▸ DATA RECORDS:
● ● ● ● ● ● ●

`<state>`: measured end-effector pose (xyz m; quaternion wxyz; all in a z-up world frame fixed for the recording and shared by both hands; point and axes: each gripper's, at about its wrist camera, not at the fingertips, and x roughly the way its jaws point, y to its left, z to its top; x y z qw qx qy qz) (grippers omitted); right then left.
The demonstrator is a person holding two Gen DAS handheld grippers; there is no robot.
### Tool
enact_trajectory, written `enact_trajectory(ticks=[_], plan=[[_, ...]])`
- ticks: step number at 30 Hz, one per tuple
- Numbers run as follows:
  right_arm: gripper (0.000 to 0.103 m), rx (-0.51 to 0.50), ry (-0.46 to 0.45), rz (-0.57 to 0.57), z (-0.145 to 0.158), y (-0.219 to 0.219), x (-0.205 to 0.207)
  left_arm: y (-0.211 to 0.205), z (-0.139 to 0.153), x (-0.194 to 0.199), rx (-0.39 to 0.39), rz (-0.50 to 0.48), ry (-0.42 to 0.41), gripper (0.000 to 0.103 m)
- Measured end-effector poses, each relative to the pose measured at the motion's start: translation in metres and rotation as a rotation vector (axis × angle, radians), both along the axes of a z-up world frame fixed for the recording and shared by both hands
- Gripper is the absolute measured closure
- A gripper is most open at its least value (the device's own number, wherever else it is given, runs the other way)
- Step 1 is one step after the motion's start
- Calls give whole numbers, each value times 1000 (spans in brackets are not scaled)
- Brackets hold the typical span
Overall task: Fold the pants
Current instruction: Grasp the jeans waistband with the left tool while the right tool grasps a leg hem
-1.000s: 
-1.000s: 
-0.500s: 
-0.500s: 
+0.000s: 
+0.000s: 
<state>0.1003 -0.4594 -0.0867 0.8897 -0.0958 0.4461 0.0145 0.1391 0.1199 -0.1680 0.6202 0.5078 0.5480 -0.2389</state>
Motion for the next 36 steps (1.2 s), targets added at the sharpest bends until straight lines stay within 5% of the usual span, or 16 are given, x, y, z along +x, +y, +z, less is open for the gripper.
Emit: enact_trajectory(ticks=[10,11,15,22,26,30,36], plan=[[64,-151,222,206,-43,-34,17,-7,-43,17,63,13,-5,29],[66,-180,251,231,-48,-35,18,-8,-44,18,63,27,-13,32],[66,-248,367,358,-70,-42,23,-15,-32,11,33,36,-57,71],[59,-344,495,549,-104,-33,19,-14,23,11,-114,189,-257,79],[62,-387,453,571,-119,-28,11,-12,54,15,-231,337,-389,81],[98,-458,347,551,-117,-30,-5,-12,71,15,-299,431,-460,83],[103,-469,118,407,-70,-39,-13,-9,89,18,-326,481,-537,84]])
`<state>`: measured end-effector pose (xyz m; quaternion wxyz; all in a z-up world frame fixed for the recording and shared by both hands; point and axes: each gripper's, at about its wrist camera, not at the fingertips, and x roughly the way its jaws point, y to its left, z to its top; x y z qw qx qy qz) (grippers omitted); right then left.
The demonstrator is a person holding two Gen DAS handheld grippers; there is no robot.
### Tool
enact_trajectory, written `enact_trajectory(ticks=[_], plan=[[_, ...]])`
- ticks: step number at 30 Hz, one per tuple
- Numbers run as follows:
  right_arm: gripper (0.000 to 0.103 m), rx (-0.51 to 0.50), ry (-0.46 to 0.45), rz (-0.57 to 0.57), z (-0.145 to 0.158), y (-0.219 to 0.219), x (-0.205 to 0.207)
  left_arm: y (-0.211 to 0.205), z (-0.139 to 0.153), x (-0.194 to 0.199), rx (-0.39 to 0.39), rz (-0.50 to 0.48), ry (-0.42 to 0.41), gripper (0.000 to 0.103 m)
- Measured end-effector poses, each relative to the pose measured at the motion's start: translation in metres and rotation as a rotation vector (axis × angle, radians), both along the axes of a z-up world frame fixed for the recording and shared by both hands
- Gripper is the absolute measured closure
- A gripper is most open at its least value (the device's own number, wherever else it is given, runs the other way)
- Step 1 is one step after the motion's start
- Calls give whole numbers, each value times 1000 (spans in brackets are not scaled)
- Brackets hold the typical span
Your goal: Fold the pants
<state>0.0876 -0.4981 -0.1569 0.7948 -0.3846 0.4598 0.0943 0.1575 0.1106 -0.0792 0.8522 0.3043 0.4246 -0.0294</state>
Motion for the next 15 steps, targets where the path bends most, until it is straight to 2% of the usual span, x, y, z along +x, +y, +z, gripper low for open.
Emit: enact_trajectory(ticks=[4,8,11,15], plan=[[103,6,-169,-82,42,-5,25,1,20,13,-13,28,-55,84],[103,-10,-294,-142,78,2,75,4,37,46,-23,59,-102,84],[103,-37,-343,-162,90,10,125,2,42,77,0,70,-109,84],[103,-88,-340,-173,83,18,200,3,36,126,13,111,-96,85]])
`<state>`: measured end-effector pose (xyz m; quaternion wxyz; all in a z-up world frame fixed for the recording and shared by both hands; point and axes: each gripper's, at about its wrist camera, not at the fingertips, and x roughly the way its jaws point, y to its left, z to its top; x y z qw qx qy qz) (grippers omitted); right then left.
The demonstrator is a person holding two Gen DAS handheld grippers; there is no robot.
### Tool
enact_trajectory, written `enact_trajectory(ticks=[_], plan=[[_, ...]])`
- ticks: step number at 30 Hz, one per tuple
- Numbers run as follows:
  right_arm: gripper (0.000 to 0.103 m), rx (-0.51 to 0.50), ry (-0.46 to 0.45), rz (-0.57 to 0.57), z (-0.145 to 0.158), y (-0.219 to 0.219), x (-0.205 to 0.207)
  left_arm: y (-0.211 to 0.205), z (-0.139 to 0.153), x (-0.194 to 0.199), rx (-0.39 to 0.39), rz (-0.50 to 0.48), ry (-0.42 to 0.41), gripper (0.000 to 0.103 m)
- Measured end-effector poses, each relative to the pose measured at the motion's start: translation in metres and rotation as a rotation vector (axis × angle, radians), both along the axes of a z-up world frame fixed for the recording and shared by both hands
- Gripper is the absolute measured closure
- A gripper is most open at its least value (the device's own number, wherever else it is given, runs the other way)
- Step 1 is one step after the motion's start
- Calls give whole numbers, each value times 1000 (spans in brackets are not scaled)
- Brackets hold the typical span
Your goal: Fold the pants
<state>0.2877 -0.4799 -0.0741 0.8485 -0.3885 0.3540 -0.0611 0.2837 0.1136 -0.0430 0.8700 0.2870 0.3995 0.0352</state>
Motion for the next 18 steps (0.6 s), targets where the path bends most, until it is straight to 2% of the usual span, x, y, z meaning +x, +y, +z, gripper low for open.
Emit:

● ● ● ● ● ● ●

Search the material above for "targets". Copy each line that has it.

▸ TASK RESPONSE:
Motion for the next 36 steps (1.2 s), targets added at the sharpest bends until straight lines stay within 5% of the usual span, or 16 are given, x, y, z along +x, +y, +z, less is open for the gripper.
Motion for the next 15 steps, targets where the path bends most, until it is straight to 2% of the usual span, x, y, z along +x, +y, +z, gripper low for open.
Motion for the next 18 steps (0.6 s), targets where the path bends most, until it is straight to 2% of the usual span, x, y, z meaning +x, +y, +z, gripper low for open.

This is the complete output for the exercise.